Il caso del bambino trascinato nell’aula vuota, il timore che si legge sul volto di quell’alunno per i giudici è un altro elemento di maltrattamento. Come il timore che traspare dal volto di un’altra bambina mentre la maestra le intima perentoriamente urlandole contro a pochi centimetri di stare zitta.
La maestra si è giustificata, sulle tirate di orecchie, che si trattava di mere “sollecitazioni tattili”. Ma queste non spiegherebbero le orecchie arrossate del bambino notate da un’altra maestra che ha denunciato tutto.

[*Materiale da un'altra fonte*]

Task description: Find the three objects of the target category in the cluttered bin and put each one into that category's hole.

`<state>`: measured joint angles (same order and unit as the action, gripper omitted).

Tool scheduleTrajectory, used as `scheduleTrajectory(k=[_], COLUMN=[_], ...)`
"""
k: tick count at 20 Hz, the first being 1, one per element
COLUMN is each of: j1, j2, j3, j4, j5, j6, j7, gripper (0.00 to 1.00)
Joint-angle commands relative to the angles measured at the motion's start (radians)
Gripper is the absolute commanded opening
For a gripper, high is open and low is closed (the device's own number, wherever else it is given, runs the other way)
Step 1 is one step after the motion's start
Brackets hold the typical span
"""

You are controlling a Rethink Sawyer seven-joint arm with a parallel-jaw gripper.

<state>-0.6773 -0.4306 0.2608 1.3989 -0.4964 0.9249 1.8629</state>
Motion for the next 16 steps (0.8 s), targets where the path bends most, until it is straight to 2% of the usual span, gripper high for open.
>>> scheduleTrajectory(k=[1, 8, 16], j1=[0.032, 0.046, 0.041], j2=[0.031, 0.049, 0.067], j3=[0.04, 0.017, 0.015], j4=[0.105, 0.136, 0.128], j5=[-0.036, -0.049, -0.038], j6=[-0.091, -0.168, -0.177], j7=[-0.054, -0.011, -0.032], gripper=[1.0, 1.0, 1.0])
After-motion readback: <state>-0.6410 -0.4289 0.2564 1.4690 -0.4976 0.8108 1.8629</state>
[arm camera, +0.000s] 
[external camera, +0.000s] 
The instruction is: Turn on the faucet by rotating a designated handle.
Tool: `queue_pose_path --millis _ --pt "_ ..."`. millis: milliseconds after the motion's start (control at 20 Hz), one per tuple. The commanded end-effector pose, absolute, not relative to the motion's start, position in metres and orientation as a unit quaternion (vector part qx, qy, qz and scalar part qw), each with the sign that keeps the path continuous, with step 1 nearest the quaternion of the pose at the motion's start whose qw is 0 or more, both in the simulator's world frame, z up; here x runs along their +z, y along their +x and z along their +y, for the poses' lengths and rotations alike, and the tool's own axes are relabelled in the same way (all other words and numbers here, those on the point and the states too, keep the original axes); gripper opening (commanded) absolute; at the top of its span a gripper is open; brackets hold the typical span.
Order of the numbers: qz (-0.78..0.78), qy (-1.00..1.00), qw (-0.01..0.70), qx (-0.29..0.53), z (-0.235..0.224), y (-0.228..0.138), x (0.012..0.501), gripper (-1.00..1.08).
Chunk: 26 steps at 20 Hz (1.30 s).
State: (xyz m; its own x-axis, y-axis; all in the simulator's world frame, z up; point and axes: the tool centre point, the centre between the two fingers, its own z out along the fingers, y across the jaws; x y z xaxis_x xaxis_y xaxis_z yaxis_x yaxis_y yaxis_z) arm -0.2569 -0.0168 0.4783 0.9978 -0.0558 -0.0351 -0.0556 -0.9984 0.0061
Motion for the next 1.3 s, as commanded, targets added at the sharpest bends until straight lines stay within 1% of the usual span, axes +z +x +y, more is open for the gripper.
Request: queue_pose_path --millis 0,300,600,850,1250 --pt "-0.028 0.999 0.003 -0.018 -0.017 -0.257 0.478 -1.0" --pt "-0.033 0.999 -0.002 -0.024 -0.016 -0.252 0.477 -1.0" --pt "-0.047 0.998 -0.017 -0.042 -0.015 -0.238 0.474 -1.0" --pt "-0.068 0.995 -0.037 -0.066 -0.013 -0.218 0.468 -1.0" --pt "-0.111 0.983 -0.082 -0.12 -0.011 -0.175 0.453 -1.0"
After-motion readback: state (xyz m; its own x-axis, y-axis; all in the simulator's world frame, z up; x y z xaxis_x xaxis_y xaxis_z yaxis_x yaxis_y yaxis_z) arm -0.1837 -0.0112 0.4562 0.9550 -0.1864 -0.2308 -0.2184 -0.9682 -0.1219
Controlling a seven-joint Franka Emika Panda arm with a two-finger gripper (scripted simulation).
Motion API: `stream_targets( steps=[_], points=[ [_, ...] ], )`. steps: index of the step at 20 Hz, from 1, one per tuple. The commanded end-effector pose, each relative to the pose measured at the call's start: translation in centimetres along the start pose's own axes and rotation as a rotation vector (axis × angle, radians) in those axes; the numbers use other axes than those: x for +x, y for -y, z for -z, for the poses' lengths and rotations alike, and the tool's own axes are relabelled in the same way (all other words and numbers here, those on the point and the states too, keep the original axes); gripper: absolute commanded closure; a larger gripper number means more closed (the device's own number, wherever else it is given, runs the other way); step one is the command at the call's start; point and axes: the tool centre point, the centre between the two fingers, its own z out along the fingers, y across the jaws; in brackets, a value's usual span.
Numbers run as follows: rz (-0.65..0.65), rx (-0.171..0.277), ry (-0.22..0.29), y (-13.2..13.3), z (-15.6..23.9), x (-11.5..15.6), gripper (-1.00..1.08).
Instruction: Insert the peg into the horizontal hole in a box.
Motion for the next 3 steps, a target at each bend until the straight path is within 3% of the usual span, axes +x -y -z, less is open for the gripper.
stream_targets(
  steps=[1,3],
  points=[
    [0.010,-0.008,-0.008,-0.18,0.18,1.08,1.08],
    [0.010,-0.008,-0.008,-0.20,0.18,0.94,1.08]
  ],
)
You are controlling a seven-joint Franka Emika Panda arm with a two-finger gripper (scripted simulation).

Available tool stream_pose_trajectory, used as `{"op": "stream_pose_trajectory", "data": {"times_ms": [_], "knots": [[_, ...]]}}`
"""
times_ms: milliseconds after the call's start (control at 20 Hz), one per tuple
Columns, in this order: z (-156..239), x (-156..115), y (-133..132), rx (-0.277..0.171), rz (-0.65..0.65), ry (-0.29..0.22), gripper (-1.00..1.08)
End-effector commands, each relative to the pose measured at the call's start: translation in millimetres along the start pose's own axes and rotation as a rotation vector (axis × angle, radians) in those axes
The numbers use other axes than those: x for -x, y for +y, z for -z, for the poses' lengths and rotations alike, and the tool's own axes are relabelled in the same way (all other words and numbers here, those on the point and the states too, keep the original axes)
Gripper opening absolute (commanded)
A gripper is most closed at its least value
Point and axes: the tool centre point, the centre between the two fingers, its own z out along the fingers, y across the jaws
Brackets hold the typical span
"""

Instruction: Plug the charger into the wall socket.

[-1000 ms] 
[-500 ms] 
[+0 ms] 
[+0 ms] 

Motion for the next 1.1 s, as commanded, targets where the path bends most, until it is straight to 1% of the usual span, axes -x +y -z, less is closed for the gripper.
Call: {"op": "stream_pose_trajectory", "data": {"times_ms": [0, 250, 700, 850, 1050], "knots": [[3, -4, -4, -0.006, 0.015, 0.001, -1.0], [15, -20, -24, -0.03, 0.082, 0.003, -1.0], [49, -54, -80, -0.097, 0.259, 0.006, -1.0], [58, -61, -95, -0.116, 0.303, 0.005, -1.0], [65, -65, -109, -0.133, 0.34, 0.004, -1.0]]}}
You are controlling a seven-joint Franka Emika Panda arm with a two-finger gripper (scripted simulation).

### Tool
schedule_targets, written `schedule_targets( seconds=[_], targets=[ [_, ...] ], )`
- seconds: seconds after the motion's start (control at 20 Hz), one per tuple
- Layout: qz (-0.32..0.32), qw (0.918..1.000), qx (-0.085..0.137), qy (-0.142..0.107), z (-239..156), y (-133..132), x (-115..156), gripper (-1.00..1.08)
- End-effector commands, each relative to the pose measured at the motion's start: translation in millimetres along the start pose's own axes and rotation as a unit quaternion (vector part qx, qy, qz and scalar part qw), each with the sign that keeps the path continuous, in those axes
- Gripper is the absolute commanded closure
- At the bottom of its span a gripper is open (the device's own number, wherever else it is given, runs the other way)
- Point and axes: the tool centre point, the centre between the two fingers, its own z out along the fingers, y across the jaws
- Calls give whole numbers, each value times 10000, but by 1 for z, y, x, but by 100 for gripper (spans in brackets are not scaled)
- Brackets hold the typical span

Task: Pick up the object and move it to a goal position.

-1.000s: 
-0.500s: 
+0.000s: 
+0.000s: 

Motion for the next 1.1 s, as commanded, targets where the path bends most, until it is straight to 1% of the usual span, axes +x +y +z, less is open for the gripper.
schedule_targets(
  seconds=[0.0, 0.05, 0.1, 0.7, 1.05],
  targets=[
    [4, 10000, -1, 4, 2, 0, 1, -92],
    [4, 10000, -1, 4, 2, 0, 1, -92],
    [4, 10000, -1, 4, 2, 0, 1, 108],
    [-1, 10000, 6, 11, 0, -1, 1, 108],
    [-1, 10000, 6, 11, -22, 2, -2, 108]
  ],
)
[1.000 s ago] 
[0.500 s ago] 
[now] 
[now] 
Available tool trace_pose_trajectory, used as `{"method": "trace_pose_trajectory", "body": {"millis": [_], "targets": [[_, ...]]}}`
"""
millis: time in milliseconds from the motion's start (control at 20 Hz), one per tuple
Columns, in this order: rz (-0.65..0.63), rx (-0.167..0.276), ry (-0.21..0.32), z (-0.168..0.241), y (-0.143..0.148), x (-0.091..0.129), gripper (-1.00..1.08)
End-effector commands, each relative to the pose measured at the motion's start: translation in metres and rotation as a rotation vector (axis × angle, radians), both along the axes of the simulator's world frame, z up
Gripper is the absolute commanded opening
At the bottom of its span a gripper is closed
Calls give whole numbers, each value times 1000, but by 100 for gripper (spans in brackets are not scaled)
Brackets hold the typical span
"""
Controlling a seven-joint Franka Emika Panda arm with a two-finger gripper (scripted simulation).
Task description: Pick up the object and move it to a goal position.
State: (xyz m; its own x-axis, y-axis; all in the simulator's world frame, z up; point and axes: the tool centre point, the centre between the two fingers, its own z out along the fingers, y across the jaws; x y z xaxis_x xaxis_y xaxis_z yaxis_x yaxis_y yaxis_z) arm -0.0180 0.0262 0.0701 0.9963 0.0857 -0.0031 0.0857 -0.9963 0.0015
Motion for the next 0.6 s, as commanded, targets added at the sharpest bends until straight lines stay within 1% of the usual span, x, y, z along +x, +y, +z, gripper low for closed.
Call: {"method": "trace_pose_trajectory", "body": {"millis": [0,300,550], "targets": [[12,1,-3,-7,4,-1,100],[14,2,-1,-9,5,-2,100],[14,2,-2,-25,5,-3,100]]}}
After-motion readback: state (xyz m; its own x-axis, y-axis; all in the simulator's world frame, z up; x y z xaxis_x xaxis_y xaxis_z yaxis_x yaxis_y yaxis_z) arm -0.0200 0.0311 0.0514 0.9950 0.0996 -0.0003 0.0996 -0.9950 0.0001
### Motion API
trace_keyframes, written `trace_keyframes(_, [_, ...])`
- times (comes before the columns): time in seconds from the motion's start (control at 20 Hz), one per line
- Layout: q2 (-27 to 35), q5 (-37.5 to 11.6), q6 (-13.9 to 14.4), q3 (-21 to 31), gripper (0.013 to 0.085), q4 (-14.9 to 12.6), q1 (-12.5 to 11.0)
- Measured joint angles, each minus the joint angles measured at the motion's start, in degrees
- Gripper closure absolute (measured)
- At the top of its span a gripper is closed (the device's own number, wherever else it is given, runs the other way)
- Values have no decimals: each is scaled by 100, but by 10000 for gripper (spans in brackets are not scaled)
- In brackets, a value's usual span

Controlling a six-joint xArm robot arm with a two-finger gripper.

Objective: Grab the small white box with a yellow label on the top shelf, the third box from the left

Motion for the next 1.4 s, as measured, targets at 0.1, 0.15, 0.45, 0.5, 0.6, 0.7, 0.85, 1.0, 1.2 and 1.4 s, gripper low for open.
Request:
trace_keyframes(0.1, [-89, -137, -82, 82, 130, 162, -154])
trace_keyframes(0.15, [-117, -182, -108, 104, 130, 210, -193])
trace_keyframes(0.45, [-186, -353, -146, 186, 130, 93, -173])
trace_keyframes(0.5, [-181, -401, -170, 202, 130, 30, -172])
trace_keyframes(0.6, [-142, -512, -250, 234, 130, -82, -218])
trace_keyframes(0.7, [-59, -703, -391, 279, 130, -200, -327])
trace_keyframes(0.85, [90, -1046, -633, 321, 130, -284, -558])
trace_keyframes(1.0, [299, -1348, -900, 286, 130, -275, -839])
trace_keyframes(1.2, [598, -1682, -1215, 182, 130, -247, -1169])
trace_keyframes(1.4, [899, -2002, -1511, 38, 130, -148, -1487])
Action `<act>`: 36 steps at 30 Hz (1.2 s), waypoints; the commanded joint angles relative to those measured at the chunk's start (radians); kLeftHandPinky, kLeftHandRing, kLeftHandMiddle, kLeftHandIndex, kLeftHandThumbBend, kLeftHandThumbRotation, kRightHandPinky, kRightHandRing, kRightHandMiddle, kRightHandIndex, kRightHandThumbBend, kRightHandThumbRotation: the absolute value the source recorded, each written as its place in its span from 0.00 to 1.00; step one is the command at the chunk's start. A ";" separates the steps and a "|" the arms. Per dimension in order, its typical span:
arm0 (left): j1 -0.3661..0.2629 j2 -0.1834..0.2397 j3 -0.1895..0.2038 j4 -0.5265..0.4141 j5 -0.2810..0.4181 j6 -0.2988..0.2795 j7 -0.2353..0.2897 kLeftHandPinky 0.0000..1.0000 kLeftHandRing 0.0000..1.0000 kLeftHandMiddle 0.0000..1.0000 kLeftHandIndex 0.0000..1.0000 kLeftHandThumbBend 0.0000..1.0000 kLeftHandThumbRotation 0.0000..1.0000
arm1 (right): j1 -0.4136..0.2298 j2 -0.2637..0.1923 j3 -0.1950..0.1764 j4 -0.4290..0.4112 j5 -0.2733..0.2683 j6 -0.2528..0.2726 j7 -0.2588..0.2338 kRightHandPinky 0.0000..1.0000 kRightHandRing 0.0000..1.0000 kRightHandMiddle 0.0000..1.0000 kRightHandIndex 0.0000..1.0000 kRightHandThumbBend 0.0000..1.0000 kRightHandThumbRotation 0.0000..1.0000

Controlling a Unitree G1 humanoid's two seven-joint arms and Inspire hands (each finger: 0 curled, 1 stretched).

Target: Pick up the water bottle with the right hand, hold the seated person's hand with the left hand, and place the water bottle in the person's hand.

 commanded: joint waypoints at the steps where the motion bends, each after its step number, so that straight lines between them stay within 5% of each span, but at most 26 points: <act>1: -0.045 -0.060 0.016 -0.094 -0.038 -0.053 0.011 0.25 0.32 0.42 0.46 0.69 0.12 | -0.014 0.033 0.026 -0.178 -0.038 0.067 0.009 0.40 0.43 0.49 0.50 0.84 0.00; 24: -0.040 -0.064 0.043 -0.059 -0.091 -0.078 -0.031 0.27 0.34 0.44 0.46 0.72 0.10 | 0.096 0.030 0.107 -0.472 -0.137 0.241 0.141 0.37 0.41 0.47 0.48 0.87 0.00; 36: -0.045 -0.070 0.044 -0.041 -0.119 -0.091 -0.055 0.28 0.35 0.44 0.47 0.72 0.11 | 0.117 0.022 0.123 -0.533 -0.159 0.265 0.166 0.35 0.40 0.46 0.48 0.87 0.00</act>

Il giudice poi spiega che l’insegnante avrebbe dichiarato di rimproverare i bambini avvicinandosi e inginocchiandosi dinanzi a loro per evitare che la sua altezza potesse incutere timore. Ma per il giudice una motivazione del genere non è convincente, anche perchè si vede dai filmati dell’atteggiamento intimidatorio della maestra, che urla a pochi centimetri dal viso e punta il dito “con nessun altro fine se non quello di imporre, con forza, la propria indiscutibile autorevolezza”. Scrive il giudice nella sentenza che “un conto è la sana autorevolezza, altro è la mera sopraffazione a suon di minacce e insulti”.
Fare la maestra è altro, infatti. Insegnare, emerge dalle analisi del giudice, è educare i bambini, non umiliarli. Domani, vedremo altri episodi con un’altra maestra “violenta” protagonista.